Recommended Configuration

hetzner_token: <your token>
cluster_name: my-cluster
kubeconfig_path: "./kubeconfig"
k3s_version: v1.32.0+k3s1

networking:
  ssh:
    port: 22
    use_agent: false
    public_key_path: "~/.ssh/id_ed25519.pub"
    private_key_path: "~/.ssh/id_ed25519"
  allowed_networks:
    ssh:
      - 0.0.0.0/0
    api:
      - 10.0.0.0/16  # Restrict to private network
  public_network:
    ipv4: true
    ipv6: true
  private_network:
    enabled: true
    subnet: 10.0.0.0/16
  cni:
    enabled: true
    encryption: false
    mode: flannel

masters_pool:
  instance_type: cpx21
  instance_count: 3  # For HA
  locations:
    - nbg1

worker_node_pools:
- name: workers
  instance_type: cpx31
  instance_count: 3
  location: nbg1
  autoscaling:
    enabled: true
    min_instances: 1
    max_instances: 5

protect_against_deletion: true
create_load_balancer_for_the_kubernetes_api: true

Large Clusters (50+ nodes)

For larger clusters, the default setup has some limitations that need to be addressed.

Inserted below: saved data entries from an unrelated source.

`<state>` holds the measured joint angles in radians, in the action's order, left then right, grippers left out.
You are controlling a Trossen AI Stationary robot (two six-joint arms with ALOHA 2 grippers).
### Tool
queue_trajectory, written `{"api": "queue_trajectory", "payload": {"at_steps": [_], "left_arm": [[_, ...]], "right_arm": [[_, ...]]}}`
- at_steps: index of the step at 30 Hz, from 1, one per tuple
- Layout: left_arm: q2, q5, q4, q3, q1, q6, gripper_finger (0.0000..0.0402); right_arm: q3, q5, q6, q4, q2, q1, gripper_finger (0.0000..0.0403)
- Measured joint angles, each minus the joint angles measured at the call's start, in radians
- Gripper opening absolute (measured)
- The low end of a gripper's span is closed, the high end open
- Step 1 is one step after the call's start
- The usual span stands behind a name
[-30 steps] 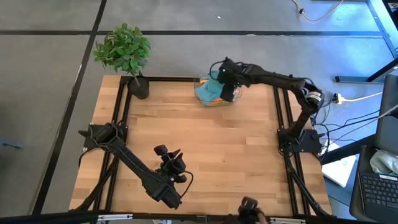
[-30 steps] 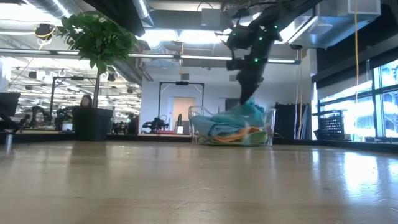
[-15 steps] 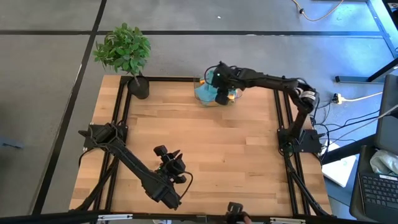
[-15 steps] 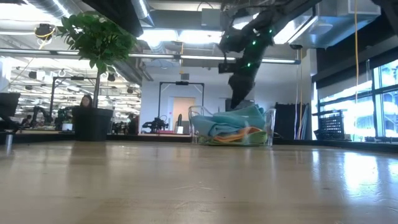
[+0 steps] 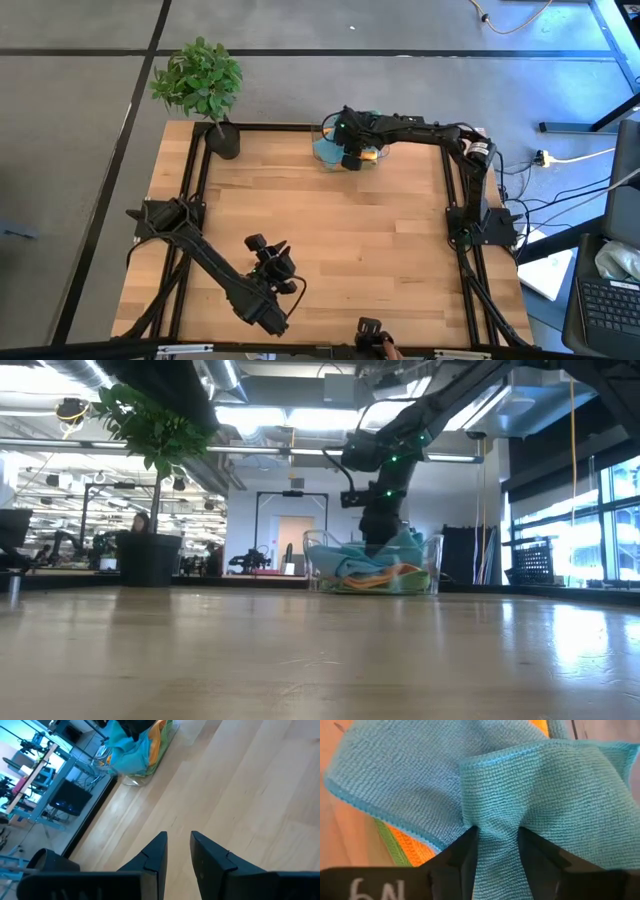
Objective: Fold microfiber towels
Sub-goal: Put the folded blue microfiber towel into the transparent bin
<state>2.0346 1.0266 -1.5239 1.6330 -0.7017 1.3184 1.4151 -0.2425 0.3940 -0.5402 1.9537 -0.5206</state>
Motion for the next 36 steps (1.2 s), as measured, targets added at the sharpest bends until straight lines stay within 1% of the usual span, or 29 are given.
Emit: {"api": "queue_trajectory", "payload": {"at_steps": [3,5,7,8,9,11,15,17,19,21,24,29,34,36], "left_arm": [[0.0,0.0,0.0,-0.004,0.0,0.007,0.0076],[0.0,0.0,0.0,-0.004,0.0,0.008,0.0076],[0.0,0.0,0.0,-0.004,0.0,0.009,0.0076],[0.0,0.0,0.0,-0.004,0.0,0.01,0.0076],[0.0,0.0,0.0,-0.004,0.0,0.011,0.0076],[0.0,0.0,0.001,-0.004,0.0,0.011,0.0076],[0.0,0.001,0.01,-0.004,0.0,0.01,0.0076],[0.0,0.001,0.01,-0.004,0.0,0.01,0.0076],[0.0,0.001,0.01,-0.004,0.0,0.009,0.0076],[0.0,0.001,0.011,-0.004,0.0,0.008,0.0076],[0.0,0.001,0.011,-0.004,0.0,0.007,0.0076],[0.0,0.002,0.013,-0.004,0.0,0.007,0.0076],[0.0,0.003,0.017,-0.004,0.0,0.007,0.0076],[0.0,0.004,0.018,-0.004,0.0,0.007,0.0076]], "right_arm": [[0.0,0.0,0.009,0.004,0.0,0.0,0.0118],[0.0,0.003,0.03,0.007,0.0,0.0,0.0083],[0.0,0.02,0.047,0.007,0.0,0.0,0.0033],[0.0,0.03,0.054,0.006,0.0,0.0,0.0018],[0.0,0.033,0.056,0.006,0.0,0.0,0.0012],[0.0,0.041,0.056,0.001,0.0,0.0,0.0011],[0.0,0.133,0.03,-0.059,-0.001,0.005,0.0005],[0.0,0.171,0.009,-0.093,-0.003,0.025,0.0004],[0.0,0.177,0.003,-0.131,-0.004,0.057,0.0004],[0.0,0.15,0.002,-0.148,-0.004,0.089,0.0003],[0.0,0.074,0.01,-0.154,-0.008,0.128,0.0002],[0.0,-0.044,0.005,-0.155,-0.027,0.144,0.0009],[0.0,-0.049,-0.022,-0.201,-0.096,0.144,0.0044],[0.0,-0.03,-0.031,-0.22,-0.132,0.144,0.006]]}}
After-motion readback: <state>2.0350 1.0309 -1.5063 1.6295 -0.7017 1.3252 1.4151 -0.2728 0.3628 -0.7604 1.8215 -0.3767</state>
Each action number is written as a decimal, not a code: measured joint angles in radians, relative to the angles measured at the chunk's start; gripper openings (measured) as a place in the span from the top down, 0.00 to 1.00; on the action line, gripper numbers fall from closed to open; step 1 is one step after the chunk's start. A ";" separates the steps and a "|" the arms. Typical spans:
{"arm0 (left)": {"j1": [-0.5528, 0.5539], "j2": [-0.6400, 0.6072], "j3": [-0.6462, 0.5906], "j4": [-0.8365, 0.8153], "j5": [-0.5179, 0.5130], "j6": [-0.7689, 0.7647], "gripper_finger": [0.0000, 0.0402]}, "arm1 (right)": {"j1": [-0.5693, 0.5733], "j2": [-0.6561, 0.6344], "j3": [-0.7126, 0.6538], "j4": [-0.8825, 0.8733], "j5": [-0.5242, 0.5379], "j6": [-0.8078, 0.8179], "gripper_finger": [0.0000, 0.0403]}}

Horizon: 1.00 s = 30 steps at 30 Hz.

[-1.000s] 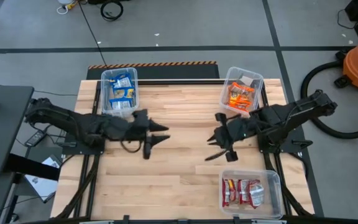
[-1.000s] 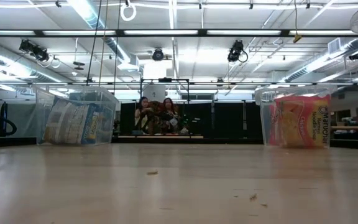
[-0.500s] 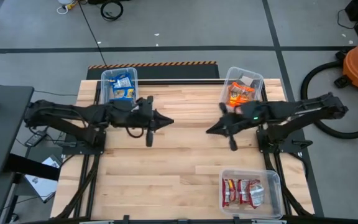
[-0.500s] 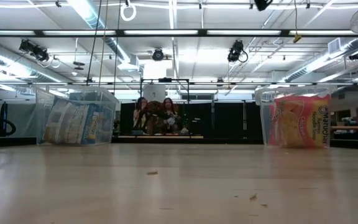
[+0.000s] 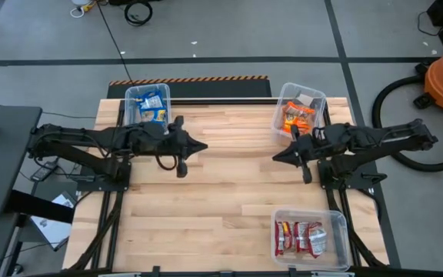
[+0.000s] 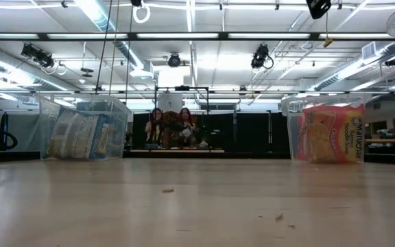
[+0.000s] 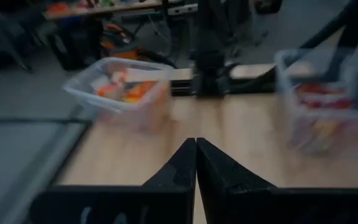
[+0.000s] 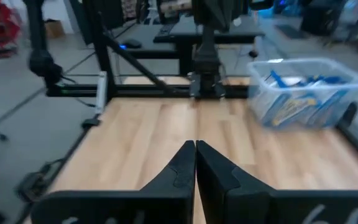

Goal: Sort Maruchan noodles
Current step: Return to Home Position

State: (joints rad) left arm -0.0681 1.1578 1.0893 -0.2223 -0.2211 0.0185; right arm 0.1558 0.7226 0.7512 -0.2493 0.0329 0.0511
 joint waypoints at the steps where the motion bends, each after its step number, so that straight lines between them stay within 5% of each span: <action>1: 0.000 0.000 0.000 -0.002 -0.022 0.047 0.95 | 0.000 0.001 -0.010 0.019 0.012 -0.023 0.95; 12: -0.031 -0.038 -0.010 -0.202 -0.034 -0.062 0.96 | 0.000 -0.136 -0.156 0.155 -0.059 -0.219 0.95; 19: -0.036 -0.181 -0.278 0.243 -0.049 -0.001 0.95 | 0.000 -0.327 -0.247 0.181 -0.051 -0.160 0.95; 30: -0.029 -0.424 -0.427 0.343 -0.106 0.060 0.95 | 0.000 -0.515 -0.338 0.238 -0.067 -0.053 0.96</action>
State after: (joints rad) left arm -0.0975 0.7333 0.6621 0.1211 -0.3267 0.0783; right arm 0.1555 0.2072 0.4137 -0.0117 -0.0341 -0.0016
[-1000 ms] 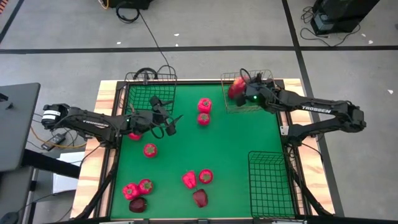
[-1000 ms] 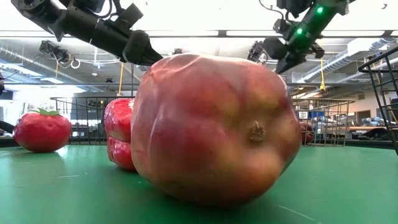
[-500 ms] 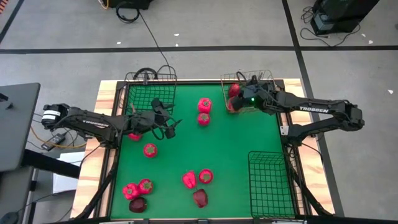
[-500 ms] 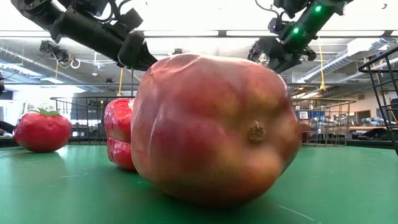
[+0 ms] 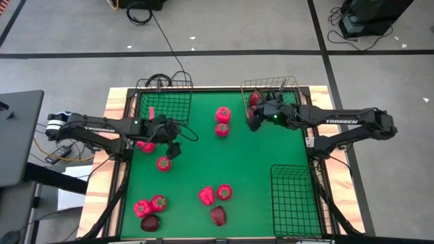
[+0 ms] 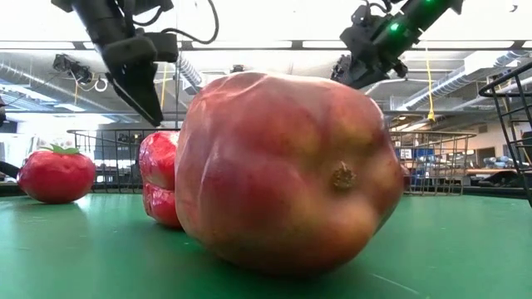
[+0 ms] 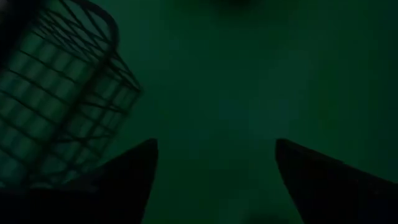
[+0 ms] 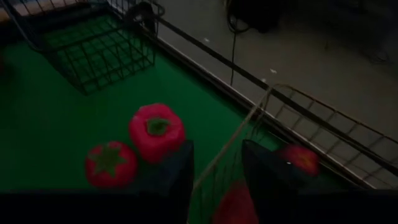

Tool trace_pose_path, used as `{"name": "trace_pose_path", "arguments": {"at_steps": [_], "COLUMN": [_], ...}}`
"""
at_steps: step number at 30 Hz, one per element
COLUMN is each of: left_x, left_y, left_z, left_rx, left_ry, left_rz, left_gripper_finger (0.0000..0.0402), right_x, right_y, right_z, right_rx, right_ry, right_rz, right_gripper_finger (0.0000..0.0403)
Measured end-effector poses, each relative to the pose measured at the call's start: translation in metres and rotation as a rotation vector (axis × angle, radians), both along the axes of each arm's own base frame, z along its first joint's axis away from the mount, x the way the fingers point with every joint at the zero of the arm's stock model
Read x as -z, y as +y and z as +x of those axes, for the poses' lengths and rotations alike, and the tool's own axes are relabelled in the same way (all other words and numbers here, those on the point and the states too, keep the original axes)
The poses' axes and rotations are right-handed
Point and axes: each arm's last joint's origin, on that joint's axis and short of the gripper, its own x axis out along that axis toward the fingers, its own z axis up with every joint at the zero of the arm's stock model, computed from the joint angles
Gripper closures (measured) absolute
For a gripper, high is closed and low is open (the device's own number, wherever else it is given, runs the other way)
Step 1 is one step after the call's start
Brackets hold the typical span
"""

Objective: Sort produce into baskets
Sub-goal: Put the red apple into the gold wire basket

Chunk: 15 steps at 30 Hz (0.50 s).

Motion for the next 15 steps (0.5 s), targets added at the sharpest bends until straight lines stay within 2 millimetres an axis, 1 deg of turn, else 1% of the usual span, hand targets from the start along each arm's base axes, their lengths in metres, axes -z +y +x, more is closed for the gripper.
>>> {"name": "trace_pose_path", "arguments": {"at_steps": [3,6,11,15], "left_x": [-0.001,-0.004,-0.016,-0.019], "left_y": [0.000,0.000,0.003,0.006], "left_z": [0.003,0.007,0.022,0.038], "left_rx": [0.002,0.000,0.054,0.122], "left_ry": [-0.031,-0.089,-0.235,-0.313], "left_rz": [-0.006,0.007,0.154,0.239], "left_gripper_finger": [0.0080,0.0080,0.0080,0.0080], "right_x": [0.003,0.008,0.025,0.042], "right_y": [-0.001,-0.003,-0.009,-0.011], "right_z": [0.007,0.019,0.044,0.062], "right_rx": [-0.007,-0.052,-0.148,-0.222], "right_ry": [-0.008,0.000,-0.024,-0.049], "right_rz": [-0.014,-0.037,-0.033,0.022], "right_gripper_finger": [0.0257,0.0257,0.0257,0.0257]}}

Limitations of Default Setup

Hetzner's private networks, used in hetzner-k3s' default configuration, only support up to 100 nodes. If your cluster is going to grow beyond that, you need to disable the private network in your configuration.

Large Cluster Architecture (Since v2.2.8)

Support for large clusters has significantly improved since version 2.2.8. The main changes include:

Custom Firewall: Instead of using Hetzner's firewall (which is slow to update), a custom firewall solution was implemented
IP Query Server: A simple container that checks the Hetzner API every 30 seconds to get the list of all node IPs
Automatic Updates: Firewall rules are automatically updated without manual intervention

Setting Up Large Clusters

Step 1: Set Up IP Query Server

The IP query server runs as a simple container. You can easily set it up on any Docker-enabled server using the docker-compose.yml file in the ip-query-server folder of this repository.

# docker-compose.yml
version: '3.8'
services:
  ip-query-server:
    build: ./ip-query-server
    ports:
      - "8080:80"
    environment:
      - HETZNER_TOKEN=your_token_here
  caddy:
    image: caddy:2
    ports:
      - "80:80"
      - "443:443"
    volumes:
      - ./Caddyfile:/etc/caddy/Caddyfile
    depends_on:
      - ip-query-server

Replace example.com in the Caddyfile with your actual domain name and mail@example.com with your email address for Let's Encrypt certificates.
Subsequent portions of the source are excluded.